Storz bezeugte somit sein Verhältnis zur historischen Genauigkeit bereits durch die Besetzungsliste. Es handelt sich um eine Art ästhetischen Relativismus, der auch Wortmann nicht fremd ist: Wer das Faktische, "soweit dieses geklärt ist", nur für eine Version unter vielen hält, kann getrost seine Geschichte erzählen. Während das Dokumentarische auf eine größtmögliche Ähnlichkeit aus ist, gerade bei der Auswahl der Schauspieler, kann Storz, der Geschichte dramatisch nachstellen will, besetzen, wie es bei Prestigeprojekten üblich ist - die großen Namen zuerst. Man kann sie ja immer noch mit Schminke aufs Vorbild trimmen. Oder durch Marotten: das "S-t" von Günter Gaus, die Pfeife von Herbert Wehner, das Zigarette-Halten von Helmut Schmidt. Bei Storz endet dieser Versuch allerdings in der Karikatur, entpuppt sich die Imitation des hinter den Kulissen vermuteten Dramas als Schmierentheater. Man kann sich vieles vorstellen, das spannender wäre als solches Wichtiggetue im Halbdunkel. Etwa die Wirklichkeit oder Breloers Wehner-Dokument.
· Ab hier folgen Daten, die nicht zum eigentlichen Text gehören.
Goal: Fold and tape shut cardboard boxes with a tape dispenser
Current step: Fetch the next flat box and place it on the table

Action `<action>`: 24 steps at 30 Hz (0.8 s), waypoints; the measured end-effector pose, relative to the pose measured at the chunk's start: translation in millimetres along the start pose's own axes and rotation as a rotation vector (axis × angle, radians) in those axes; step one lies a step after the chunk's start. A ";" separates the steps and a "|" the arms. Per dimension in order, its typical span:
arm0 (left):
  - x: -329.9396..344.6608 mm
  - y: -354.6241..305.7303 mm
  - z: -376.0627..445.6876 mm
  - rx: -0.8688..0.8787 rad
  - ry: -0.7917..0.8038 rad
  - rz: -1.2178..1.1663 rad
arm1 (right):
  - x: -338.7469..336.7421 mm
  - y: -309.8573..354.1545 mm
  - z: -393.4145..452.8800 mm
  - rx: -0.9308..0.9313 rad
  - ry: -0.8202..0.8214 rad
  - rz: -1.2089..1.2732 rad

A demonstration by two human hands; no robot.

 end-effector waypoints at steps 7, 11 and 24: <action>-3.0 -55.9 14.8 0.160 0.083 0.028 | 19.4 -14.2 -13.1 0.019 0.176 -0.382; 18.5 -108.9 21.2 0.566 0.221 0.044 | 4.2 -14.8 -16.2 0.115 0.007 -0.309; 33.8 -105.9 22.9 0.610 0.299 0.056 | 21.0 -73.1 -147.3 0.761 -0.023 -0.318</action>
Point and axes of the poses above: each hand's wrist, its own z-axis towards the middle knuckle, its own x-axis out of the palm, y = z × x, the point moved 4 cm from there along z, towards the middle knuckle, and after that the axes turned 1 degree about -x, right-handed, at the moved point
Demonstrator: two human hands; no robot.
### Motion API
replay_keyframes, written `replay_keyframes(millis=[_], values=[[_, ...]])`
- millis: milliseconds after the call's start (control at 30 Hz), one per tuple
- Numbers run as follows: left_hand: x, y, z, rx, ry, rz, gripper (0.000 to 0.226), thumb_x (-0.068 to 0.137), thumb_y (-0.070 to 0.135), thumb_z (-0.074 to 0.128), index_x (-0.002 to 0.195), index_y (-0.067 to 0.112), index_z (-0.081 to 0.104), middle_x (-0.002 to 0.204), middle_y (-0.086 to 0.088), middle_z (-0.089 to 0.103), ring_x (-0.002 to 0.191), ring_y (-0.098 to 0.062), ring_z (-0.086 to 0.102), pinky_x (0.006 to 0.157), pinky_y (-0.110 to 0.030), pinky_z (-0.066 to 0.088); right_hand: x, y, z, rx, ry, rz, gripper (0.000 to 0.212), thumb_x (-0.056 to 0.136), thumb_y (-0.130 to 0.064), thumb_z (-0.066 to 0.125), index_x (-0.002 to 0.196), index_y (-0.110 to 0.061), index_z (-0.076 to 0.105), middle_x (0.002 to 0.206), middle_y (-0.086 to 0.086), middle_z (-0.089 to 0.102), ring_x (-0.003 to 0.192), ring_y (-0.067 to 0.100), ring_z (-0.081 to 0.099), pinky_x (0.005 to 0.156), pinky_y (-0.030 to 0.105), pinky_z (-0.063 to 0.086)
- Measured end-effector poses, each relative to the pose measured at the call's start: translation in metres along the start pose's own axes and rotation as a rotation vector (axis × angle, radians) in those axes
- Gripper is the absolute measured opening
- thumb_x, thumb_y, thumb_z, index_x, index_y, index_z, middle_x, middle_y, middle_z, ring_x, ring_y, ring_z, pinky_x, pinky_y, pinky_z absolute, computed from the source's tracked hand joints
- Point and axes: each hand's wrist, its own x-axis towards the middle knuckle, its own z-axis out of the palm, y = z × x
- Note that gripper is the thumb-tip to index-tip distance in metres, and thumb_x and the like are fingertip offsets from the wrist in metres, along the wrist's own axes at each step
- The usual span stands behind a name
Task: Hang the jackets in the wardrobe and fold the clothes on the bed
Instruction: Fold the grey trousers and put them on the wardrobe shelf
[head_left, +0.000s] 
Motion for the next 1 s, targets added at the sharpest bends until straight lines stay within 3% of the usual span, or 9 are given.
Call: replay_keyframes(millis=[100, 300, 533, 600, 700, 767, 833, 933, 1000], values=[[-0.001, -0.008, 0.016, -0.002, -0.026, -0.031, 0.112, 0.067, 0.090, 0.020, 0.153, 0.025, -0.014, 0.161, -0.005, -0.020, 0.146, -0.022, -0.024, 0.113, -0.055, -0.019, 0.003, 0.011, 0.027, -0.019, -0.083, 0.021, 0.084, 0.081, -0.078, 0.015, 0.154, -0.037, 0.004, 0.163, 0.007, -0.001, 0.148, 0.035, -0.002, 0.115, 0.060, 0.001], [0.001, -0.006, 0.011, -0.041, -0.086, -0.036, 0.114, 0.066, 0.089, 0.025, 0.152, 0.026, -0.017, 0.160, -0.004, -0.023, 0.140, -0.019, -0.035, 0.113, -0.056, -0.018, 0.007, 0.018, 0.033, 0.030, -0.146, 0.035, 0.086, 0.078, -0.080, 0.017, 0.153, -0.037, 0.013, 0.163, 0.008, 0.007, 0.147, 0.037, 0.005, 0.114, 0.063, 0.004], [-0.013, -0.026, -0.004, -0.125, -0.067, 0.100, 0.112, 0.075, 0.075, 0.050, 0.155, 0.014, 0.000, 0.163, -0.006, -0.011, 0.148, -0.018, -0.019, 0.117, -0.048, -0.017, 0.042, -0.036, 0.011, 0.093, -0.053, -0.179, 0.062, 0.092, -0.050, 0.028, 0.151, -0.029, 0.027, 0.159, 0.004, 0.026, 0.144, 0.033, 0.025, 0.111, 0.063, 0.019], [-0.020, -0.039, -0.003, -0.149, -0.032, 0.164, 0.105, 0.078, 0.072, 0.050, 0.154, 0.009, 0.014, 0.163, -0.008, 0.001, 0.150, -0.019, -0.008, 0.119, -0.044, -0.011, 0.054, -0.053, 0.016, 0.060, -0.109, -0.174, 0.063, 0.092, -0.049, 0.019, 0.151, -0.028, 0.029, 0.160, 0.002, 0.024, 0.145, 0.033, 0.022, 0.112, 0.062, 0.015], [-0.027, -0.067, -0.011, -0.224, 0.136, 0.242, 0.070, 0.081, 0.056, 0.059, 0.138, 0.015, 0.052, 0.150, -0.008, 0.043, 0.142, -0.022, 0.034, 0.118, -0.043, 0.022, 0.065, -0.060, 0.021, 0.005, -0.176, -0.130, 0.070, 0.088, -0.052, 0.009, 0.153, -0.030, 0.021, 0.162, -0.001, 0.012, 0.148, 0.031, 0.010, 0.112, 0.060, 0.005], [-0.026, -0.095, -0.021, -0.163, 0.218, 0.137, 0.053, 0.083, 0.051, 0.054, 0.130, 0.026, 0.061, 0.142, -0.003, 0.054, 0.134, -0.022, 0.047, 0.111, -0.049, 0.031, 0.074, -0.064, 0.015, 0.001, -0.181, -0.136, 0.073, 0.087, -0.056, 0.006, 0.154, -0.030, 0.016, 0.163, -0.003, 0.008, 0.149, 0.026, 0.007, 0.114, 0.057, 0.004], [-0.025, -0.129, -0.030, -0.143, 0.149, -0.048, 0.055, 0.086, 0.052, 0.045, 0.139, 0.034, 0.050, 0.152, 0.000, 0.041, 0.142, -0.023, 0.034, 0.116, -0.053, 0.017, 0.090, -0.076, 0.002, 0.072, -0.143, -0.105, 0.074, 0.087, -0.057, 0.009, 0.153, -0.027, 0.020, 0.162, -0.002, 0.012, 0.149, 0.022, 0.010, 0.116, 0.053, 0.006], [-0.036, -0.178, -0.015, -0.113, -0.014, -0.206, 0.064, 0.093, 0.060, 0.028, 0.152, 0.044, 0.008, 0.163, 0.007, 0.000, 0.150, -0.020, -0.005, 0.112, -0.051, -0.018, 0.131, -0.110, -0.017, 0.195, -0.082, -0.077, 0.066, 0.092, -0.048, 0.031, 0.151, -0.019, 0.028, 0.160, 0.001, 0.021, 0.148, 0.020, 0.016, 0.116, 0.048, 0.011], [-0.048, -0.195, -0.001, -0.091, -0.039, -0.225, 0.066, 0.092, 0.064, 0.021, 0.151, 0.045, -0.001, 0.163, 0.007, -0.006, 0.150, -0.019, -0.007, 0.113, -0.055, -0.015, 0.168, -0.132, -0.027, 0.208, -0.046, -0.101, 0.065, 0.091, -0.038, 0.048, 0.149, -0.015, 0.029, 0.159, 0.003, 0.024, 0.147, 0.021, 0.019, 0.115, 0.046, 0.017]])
Im Schatten der Macht war eine weitere Etappe auf einer Fahrt, die mit Das Wunder von Bern begann und deren Ziel die Mythisierung der Bundesrepublik ist. Im Zug der Geschichte, in den die Helden von Bern für ihre Siegestournee durch Deutschland stiegen, sitzt nun "der Willy" auf Wahlkampf-Reise und bekommt von Guillaume schwedische Journalistinnen zugeführt. Johanna Gastdorf, die bei Wortmann die Heimkehrer-Gattin spielte, fungierte bei Storz als Frau des Spions. Das sind so Wahrnehmungsverwirrungen. Am Ende glaubt man, Brandt sei nur zurückgetreten, weil es an diesem Tag im Film mal nicht regnete: Eben kein Fritz-Walter-Wetter.